▸ What to do
An exact copy of every entry is needed, with the images left out.

▸ Available records
################

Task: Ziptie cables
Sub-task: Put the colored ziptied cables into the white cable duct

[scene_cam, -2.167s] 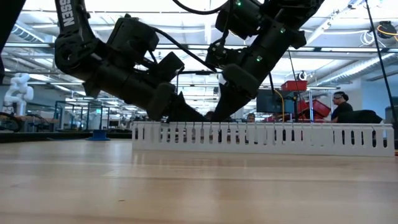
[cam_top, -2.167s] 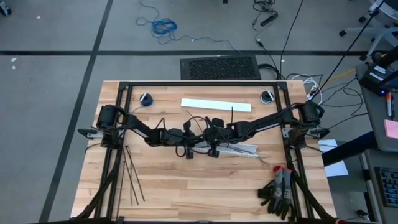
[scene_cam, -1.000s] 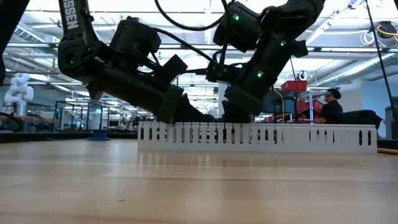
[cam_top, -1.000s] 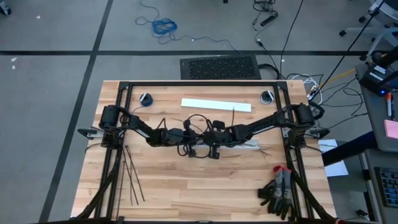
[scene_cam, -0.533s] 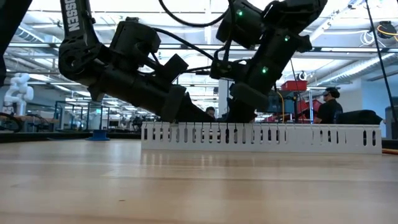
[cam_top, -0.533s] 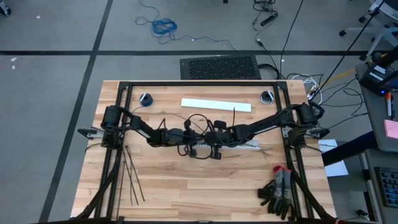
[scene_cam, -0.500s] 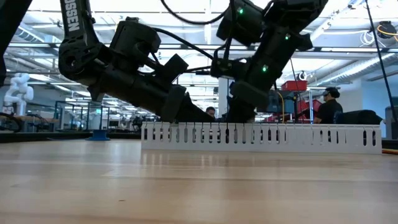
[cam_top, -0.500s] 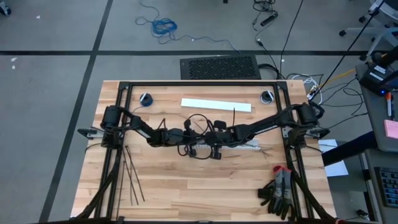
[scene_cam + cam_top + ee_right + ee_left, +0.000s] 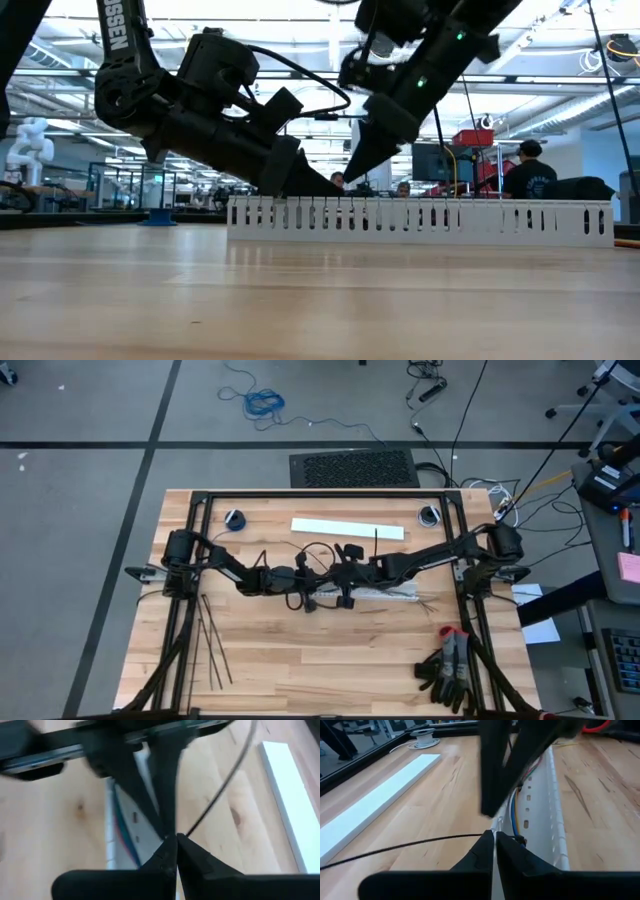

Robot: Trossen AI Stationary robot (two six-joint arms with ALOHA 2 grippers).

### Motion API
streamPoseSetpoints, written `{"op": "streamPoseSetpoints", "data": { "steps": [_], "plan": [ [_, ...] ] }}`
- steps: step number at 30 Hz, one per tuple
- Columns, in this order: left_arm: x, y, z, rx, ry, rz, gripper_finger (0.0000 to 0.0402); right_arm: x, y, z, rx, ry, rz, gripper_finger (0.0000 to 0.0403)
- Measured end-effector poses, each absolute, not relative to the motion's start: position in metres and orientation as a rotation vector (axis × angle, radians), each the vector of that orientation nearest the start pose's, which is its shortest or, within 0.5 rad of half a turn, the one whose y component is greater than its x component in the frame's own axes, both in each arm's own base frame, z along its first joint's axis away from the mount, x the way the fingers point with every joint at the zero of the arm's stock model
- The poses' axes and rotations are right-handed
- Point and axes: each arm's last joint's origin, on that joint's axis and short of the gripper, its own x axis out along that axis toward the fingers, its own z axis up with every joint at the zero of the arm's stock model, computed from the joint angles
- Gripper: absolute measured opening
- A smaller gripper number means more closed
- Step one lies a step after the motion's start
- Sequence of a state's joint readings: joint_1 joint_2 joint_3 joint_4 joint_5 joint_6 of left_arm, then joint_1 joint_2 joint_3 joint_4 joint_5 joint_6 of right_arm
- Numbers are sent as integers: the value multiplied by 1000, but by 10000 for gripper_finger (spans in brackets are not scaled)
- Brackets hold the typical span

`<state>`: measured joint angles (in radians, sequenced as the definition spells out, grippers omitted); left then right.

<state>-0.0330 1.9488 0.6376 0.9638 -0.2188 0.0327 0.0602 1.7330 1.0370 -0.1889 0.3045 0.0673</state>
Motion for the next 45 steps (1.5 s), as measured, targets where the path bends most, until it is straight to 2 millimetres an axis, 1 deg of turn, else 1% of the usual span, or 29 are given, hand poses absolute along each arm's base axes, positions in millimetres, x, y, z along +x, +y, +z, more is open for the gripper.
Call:
{"op": "streamPoseSetpoints", "data": {
  "steps": [3, 10, 15, 20, 26, 31, 35, 40, 45],
  "plan": [
    [329, -5, 95, 75, 349, 178, 20, 352, 6, 171, -86, 882, -256, 0],
    [328, -5, 95, 75, 352, 178, 20, 358, 1, 156, -76, 903, -259, 0],
    [328, -5, 95, 75, 352, 178, 20, 360, -1, 151, -73, 913, -262, 0],
    [328, -5, 95, 75, 352, 178, 20, 356, 2, 157, -81, 916, -261, 0],
    [328, -5, 95, 75, 352, 178, 20, 348, 11, 177, -101, 890, -269, 0],
    [328, -5, 95, 75, 352, 179, 20, 346, 22, 179, -101, 883, -250, 0],
    [328, -5, 95, 75, 352, 180, 20, 347, 25, 174, -88, 899, -250, 0],
    [328, -4, 94, 76, 353, 182, 20, 350, 23, 165, -86, 914, -257, 0],
    [328, -4, 94, 77, 355, 186, 20, 354, 18, 147, -80, 966, -270, 0]
  ]
}}
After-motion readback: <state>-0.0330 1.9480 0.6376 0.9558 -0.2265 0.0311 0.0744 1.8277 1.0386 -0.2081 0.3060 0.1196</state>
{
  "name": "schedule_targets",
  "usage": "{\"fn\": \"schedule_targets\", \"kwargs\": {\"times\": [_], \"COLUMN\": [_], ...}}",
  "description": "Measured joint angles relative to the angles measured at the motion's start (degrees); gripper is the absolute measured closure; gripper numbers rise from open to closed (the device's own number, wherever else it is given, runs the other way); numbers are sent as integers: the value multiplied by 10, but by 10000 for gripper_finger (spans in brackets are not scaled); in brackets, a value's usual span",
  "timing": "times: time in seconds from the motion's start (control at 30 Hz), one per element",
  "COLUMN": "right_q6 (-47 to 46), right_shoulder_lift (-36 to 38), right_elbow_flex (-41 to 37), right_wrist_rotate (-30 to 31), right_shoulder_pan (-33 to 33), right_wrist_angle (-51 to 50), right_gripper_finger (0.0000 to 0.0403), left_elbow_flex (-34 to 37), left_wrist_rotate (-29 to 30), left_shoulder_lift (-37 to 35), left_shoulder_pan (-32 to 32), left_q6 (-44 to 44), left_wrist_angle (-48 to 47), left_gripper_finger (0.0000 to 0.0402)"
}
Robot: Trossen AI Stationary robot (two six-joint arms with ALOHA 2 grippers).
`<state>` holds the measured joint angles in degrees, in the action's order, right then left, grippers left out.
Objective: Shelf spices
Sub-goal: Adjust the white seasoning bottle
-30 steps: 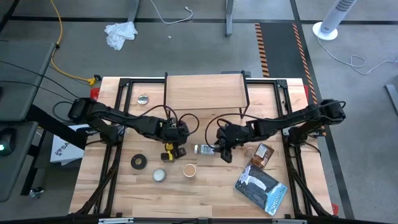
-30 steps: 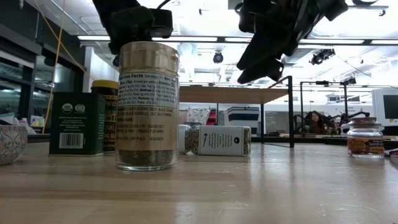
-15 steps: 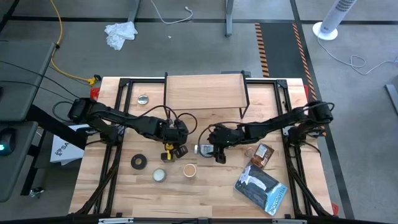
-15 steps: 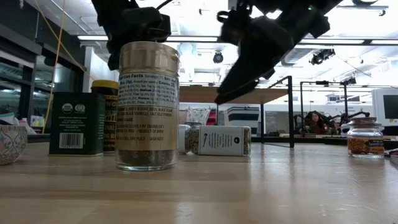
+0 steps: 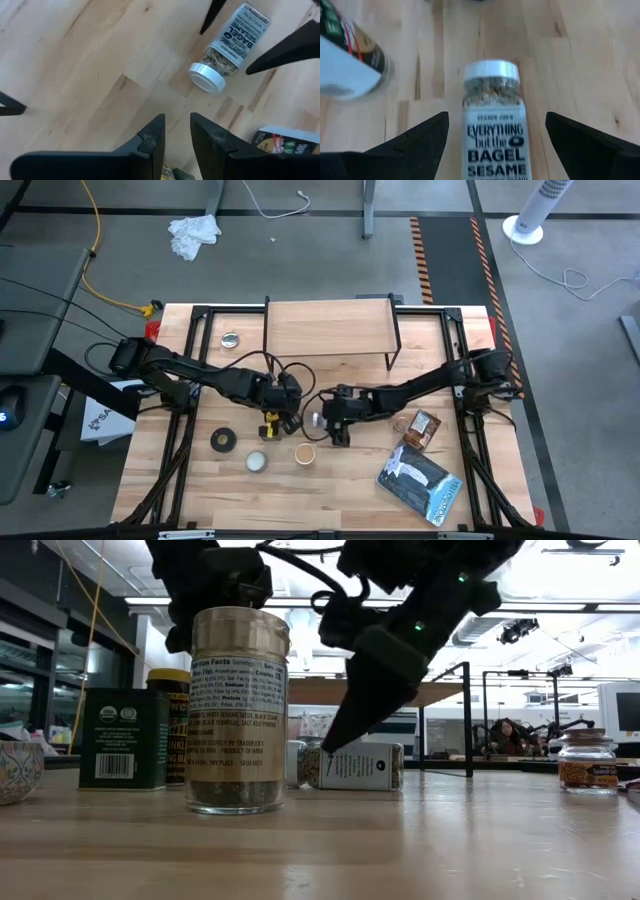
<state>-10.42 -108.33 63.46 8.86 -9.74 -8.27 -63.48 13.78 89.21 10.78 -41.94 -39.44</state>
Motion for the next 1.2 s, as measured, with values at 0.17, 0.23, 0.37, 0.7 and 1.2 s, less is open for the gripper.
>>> {"fn": "schedule_targets", "kwargs": {"times": [0.17,0.23,0.37,0.7,1.2], "right_q6": [0,0,0,-21,2], "right_shoulder_lift": [-27,-34,-47,-72,-20], "right_elbow_flex": [18,25,36,56,198], "right_wrist_rotate": [-1,-3,-2,17,37], "right_shoulder_pan": [0,0,0,0,23], "right_wrist_angle": [-2,-1,-1,-6,-93], "right_gripper_finger": [72,72,74,134,220], "left_elbow_flex": [0,0,0,0,0], "left_wrist_rotate": [-11,0,27,58,190], "left_shoulder_lift": [0,0,0,0,-87], "left_shoulder_pan": [30,44,65,104,142], "left_q6": [0,-3,-28,-75,-89], "left_wrist_angle": [3,4,3,6,12], "left_gripper_finger": [314,314,314,314,314]}}
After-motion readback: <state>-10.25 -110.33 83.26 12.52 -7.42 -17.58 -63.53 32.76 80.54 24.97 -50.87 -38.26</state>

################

▸ Solved exercise
Task: Ziptie cables
Sub-task: Put the colored ziptied cables into the white cable duct

[scene_cam, -2.167s] 
[cam_top, -2.167s] 
[scene_cam, -1.000s] 
[cam_top, -1.000s] 
[scene_cam, -0.533s] 
[cam_top, -0.533s] 
[scene_cam, -0.500s] 
[cam_top, -0.500s] 
[scene_cam + cam_top + ee_right + ee_left, +0.000s] 

Robot: Trossen AI Stationary robot (two six-joint arms with ALOHA 2 grippers).

### Motion API
streamPoseSetpoints, written `{"op": "streamPoseSetpoints", "data": { "steps": [_], "plan": [ [_, ...] ] }}`
- steps: step number at 30 Hz, one per tuple
- Columns, in this order: left_arm: x, y, z, rx, ry, rz, gripper_finger (0.0000 to 0.0402); right_arm: x, y, z, rx, ry, rz, gripper_finger (0.0000 to 0.0403)
- Measured end-effector poses, each absolute, not relative to the motion's start: position in metres and orientation as a rotation vector (axis × angle, radians), each the vector of that orientation nearest the start pose's, which is its shortest or, within 0.5 rad of half a turn, the one whose y component is greater than its x component in the frame's own axes, both in each arm's own base frame, z along its first joint's axis away from the mount, x the way the fingers point with every joint at the zero of the arm's stock model
- The poses' axes and rotations are right-handed
- Point and axes: each arm's last joint's origin, on that joint's axis and short of the gripper, its own x axis out along that axis toward the fingers, its own z axis up with every joint at the zero of the arm's stock model, computed from the joint angles
- Gripper: absolute measured opening
- A smaller gripper number means more closed
- Step one lies a step after the motion's start
- Sequence of a state's joint readings: joint_1 joint_2 joint_3 joint_4 joint_5 joint_6 of left_arm, then joint_1 joint_2 joint_3 joint_4 joint_5 joint_6 of right_arm
- Numbers are sent as integers: the value multiplied by 1000, but by 10000 for gripper_finger (spans in brackets are not scaled)
- Brackets hold the typical span

`<state>`: measured joint angles (in radians, sequenced as the definition spells out, grippers omitted); left then right.

<state>-0.0330 1.9488 0.6376 0.9638 -0.2188 0.0327 0.0602 1.7330 1.0370 -0.1889 0.3045 0.0673</state>
Motion for the next 45 steps (1.5 s), as measured, targets where the path bends most, until it is straight to 2 millimetres an axis, 1 deg of turn, else 1% of the usual span, or 29 are given, hand poses absolute along each arm's base axes, positions in millimetres, x, y, z along +x, +y, +z, more is open for the gripper.
Call:
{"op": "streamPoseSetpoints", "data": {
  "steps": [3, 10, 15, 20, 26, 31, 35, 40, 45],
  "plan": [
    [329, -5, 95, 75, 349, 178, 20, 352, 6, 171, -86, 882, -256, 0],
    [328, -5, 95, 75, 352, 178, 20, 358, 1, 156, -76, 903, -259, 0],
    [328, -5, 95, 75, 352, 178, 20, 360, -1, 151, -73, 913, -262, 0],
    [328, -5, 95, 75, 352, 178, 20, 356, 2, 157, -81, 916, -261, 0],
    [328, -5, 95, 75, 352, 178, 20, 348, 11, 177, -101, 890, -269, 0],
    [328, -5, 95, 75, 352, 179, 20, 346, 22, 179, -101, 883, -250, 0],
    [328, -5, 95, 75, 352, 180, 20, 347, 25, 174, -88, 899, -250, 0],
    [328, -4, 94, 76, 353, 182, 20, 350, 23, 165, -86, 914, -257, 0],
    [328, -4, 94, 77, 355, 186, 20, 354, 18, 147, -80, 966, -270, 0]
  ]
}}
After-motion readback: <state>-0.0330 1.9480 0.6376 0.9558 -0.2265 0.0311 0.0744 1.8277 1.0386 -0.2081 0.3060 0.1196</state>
{
  "name": "schedule_targets",
  "usage": "{\"fn\": \"schedule_targets\", \"kwargs\": {\"times\": [_], \"COLUMN\": [_], ...}}",
  "description": "Measured joint angles relative to the angles measured at the motion's start (degrees); gripper is the absolute measured closure; gripper numbers rise from open to closed (the device's own number, wherever else it is given, runs the other way); numbers are sent as integers: the value multiplied by 10, but by 10000 for gripper_finger (spans in brackets are not scaled); in brackets, a value's usual span",
  "timing": "times: time in seconds from the motion's start (control at 30 Hz), one per element",
  "COLUMN": "right_q6 (-47 to 46), right_shoulder_lift (-36 to 38), right_elbow_flex (-41 to 37), right_wrist_rotate (-30 to 31), right_shoulder_pan (-33 to 33), right_wrist_angle (-51 to 50), right_gripper_finger (0.0000 to 0.0403), left_elbow_flex (-34 to 37), left_wrist_rotate (-29 to 30), left_shoulder_lift (-37 to 35), left_shoulder_pan (-32 to 32), left_q6 (-44 to 44), left_wrist_angle (-48 to 47), left_gripper_finger (0.0000 to 0.0402)"
}
Robot: Trossen AI Stationary robot (two six-joint arms with ALOHA 2 grippers).
`<state>` holds the measured joint angles in degrees, in the action's order, right then left, grippers left out.
Objective: Shelf spices
Sub-goal: Adjust the white seasoning bottle
-30 steps: 
-30 steps: 
-15 steps: 
-15 steps: 
+0 steps: 
<state>-10.42 -108.33 63.46 8.86 -9.74 -8.27 -63.48 13.78 89.21 10.78 -41.94 -39.44</state>
Motion for the next 1.2 s, as measured, with values at 0.17, 0.23, 0.37, 0.7 and 1.2 s, less is open for the gripper.
>>> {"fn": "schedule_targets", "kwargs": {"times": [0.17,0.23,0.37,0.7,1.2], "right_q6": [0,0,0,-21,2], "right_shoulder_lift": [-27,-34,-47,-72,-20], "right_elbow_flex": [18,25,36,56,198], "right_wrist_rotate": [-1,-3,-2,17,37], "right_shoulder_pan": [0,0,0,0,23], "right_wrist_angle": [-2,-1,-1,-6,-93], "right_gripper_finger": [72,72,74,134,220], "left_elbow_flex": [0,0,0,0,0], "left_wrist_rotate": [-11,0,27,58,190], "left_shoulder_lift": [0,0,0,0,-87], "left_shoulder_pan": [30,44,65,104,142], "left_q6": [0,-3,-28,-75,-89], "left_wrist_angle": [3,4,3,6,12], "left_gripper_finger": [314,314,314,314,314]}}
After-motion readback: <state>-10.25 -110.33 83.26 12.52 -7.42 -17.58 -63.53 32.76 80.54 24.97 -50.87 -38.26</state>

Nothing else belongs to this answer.